Y lo que ella, como madre, pidió, ¡lo consiguió! En determinado momento, por esas oraciones tan intensas de Dña. Lucilia, debió recibir una infusión de gracias operantes que le dieron la participación en el espíritu de combatividad del divino Redentor, de modo a convertirlo en una persona extremadamente recta, un luchador inquebrantable contra el mal, un propagador incansable del bien.
Como aceite perfumado y suavizante
Es inimaginable cuánto rezaba Dña. Lucilia por el Dr. Plinio… Siempre con mucha suavidad y respeto. Años más tarde, ya adulto, varias veces la veía entrar en su habitación y acercársele a él, cuando estaba listo para dormirse. En medio del torpor del sueño que lo invadía notaba que ella estaba rezando, pidiendo a Nuestra Señora amparo y ayuda para él. Pasadas varias décadas, el Dr. Plinio todavía rememoraba el final de esa convivencia diaria:
«Cuando ya me estaba durmiendo ella me despertaba con sus agrados y me hacía la señal de la cruz en la frente, antes de retirarse a dormir. Yo percibía algo de su elevada clave de espíritu que fluía sobre mí como un aceite perfumado y suavizante, que me ungía y me hacía bien, penetrando en mí como el aceite penetra en el papel».

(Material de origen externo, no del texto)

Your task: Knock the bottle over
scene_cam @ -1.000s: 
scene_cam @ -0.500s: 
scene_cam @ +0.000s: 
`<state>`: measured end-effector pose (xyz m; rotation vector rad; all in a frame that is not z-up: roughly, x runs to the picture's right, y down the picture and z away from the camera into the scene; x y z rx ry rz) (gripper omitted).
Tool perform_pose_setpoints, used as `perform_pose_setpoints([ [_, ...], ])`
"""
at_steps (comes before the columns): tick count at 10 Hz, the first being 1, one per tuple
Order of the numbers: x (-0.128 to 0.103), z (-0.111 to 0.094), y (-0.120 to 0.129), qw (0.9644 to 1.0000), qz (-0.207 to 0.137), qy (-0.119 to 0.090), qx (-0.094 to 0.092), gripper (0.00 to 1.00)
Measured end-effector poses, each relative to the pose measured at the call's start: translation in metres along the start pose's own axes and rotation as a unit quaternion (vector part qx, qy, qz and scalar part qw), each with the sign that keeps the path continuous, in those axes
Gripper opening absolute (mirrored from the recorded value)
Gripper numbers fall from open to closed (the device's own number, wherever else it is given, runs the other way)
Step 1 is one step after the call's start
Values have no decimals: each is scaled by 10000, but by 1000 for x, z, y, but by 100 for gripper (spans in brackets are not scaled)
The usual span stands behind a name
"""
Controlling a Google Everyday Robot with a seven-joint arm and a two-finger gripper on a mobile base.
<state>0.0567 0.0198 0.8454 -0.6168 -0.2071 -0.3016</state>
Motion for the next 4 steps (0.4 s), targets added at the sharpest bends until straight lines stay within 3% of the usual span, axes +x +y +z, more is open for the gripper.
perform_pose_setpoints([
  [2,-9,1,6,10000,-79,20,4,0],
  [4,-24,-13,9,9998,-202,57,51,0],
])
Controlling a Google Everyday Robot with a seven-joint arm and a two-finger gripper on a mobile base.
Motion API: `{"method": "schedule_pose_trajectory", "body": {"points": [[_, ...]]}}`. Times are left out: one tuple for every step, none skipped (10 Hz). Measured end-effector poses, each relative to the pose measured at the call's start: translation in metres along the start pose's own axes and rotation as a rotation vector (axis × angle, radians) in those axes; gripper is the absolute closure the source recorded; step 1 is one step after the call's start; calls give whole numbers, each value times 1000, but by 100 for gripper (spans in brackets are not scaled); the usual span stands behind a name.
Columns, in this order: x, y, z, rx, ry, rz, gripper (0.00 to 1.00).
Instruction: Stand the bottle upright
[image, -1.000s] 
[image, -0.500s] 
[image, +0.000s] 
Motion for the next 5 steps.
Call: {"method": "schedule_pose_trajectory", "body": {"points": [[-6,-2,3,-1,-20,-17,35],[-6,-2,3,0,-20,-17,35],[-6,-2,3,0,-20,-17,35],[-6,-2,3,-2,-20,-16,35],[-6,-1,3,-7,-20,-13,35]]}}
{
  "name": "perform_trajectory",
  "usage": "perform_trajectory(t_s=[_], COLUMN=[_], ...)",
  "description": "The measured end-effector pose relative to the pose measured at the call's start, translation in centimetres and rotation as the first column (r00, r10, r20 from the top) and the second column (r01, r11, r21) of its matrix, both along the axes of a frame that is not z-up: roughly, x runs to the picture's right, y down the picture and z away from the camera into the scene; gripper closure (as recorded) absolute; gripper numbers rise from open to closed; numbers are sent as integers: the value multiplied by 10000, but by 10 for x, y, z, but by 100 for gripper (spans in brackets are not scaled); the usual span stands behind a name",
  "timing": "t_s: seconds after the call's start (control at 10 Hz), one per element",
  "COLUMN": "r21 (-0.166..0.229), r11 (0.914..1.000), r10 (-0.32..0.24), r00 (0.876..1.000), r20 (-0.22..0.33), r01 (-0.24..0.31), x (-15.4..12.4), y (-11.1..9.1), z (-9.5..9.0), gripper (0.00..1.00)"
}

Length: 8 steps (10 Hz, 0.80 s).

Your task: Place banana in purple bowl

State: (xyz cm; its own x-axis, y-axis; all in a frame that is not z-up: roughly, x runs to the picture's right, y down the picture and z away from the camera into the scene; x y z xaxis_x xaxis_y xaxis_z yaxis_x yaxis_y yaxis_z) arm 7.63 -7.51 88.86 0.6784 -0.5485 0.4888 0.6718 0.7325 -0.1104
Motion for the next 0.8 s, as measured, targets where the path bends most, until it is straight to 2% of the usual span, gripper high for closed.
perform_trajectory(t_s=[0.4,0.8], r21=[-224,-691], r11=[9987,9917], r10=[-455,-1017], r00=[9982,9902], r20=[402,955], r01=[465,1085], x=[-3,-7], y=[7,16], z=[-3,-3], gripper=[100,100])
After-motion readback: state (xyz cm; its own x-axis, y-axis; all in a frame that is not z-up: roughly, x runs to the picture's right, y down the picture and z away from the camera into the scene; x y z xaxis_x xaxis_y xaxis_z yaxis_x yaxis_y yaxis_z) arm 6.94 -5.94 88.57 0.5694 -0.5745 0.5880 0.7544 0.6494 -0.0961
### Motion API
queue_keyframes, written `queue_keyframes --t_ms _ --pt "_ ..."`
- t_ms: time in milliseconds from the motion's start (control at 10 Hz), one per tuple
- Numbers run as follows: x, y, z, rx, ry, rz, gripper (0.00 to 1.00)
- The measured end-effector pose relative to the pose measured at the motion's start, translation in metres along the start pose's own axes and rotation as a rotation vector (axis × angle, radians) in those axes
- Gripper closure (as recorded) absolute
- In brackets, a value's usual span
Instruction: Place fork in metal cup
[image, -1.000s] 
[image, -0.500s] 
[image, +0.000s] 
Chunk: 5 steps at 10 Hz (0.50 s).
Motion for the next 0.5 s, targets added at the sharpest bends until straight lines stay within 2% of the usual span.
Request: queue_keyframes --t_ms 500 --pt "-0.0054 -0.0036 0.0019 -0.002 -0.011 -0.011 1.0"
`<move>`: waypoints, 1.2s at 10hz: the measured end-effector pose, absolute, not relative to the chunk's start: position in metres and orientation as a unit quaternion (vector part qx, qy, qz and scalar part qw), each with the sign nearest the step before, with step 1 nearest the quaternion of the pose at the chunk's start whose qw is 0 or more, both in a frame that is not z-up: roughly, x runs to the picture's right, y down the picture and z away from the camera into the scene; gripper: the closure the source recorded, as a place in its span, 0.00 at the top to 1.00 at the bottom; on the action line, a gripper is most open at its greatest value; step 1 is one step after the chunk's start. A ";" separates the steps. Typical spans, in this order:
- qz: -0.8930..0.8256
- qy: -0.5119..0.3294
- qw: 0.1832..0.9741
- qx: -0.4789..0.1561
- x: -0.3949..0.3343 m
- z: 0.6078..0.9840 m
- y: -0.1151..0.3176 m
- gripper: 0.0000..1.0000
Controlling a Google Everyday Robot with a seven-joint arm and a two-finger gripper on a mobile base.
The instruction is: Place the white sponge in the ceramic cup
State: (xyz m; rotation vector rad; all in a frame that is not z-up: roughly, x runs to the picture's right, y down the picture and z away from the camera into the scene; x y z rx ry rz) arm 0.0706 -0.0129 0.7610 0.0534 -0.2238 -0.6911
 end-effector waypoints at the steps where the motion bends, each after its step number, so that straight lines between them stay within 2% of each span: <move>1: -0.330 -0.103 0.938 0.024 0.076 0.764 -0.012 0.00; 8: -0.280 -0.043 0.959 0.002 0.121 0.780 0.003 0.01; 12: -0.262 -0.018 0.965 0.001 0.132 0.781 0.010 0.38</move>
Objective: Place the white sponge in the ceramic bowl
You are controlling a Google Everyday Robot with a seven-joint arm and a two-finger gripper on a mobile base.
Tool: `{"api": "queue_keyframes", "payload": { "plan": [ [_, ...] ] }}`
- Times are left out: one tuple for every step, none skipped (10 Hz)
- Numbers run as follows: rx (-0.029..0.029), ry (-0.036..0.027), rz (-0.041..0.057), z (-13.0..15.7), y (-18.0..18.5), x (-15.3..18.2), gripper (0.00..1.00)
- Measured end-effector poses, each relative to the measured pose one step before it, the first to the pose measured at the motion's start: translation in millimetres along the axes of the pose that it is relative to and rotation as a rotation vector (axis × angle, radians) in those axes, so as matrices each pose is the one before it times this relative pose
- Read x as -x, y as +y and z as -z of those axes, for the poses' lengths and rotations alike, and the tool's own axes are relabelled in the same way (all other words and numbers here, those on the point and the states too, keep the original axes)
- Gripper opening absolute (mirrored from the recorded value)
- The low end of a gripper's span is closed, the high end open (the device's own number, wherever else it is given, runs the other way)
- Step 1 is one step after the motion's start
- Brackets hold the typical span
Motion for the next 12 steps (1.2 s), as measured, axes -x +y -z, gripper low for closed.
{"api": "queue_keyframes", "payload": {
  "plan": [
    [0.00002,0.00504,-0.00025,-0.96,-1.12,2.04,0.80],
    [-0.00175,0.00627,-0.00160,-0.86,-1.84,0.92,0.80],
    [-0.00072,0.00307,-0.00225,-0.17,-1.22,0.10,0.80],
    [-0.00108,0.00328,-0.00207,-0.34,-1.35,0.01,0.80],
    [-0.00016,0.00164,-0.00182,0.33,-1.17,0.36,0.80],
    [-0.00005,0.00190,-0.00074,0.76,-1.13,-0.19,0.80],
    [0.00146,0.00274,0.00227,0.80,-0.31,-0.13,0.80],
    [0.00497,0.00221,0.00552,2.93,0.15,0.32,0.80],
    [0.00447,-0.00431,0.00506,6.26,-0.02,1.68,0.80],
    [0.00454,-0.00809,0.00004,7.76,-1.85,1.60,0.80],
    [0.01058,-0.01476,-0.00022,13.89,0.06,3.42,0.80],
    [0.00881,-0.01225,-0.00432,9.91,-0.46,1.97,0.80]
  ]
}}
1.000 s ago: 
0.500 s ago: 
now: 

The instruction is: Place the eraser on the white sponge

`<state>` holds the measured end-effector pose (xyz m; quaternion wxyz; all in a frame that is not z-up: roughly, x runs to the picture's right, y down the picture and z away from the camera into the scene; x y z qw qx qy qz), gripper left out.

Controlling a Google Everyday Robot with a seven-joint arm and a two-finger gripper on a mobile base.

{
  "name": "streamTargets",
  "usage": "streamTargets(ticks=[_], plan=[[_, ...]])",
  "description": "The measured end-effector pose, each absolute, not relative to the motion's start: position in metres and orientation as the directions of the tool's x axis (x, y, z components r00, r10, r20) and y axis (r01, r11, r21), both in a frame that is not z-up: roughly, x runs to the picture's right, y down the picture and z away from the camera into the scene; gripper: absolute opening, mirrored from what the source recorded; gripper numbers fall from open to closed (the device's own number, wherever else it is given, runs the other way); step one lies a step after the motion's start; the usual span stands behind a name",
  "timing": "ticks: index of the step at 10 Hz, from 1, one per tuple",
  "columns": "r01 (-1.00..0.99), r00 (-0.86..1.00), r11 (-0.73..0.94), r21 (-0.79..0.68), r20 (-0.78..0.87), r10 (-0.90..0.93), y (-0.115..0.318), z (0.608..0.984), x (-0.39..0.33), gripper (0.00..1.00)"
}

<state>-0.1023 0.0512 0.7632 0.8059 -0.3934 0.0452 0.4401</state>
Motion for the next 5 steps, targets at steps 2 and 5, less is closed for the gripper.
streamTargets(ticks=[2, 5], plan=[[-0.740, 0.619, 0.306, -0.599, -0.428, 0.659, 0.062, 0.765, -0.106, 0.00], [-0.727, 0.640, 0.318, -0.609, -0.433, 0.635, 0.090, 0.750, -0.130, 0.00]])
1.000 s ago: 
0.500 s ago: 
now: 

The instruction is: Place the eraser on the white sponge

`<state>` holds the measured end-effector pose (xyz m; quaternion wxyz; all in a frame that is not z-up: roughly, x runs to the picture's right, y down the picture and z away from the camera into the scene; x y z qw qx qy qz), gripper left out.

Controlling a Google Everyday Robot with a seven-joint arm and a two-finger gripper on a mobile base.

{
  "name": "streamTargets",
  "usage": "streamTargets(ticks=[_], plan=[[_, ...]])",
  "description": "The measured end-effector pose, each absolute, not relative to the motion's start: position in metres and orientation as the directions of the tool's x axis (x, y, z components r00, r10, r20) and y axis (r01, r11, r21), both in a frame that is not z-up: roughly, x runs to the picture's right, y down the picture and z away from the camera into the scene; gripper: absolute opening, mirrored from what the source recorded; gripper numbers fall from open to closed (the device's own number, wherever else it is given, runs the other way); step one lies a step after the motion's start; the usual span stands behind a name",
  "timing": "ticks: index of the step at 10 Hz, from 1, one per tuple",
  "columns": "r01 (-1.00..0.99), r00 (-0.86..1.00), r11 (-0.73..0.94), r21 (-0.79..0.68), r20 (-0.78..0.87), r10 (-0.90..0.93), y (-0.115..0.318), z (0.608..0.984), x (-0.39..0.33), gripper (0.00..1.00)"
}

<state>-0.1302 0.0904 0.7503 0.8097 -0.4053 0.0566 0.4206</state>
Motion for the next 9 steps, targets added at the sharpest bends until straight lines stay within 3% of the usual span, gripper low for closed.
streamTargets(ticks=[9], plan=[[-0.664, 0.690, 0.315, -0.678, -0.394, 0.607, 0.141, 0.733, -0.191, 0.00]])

Después de eso, alguna que otra vez, ella misma apagaba la luz de la mesilla de noche, salía de la habitación y él adormecía con el recuerdo de su fisonomía. ◊
Extraído, con pequeñas adaptaciones, de:
CLÁ DIAS, EP, João Scognamiglio.
El don de la sabiduría en la mente,
vida y obra de Plinio Corrêa de Oliveira.
Città del Vaticano-Lima: LEV;
Heraldos del Evangelio, 2016, t. i, pp. 146-152.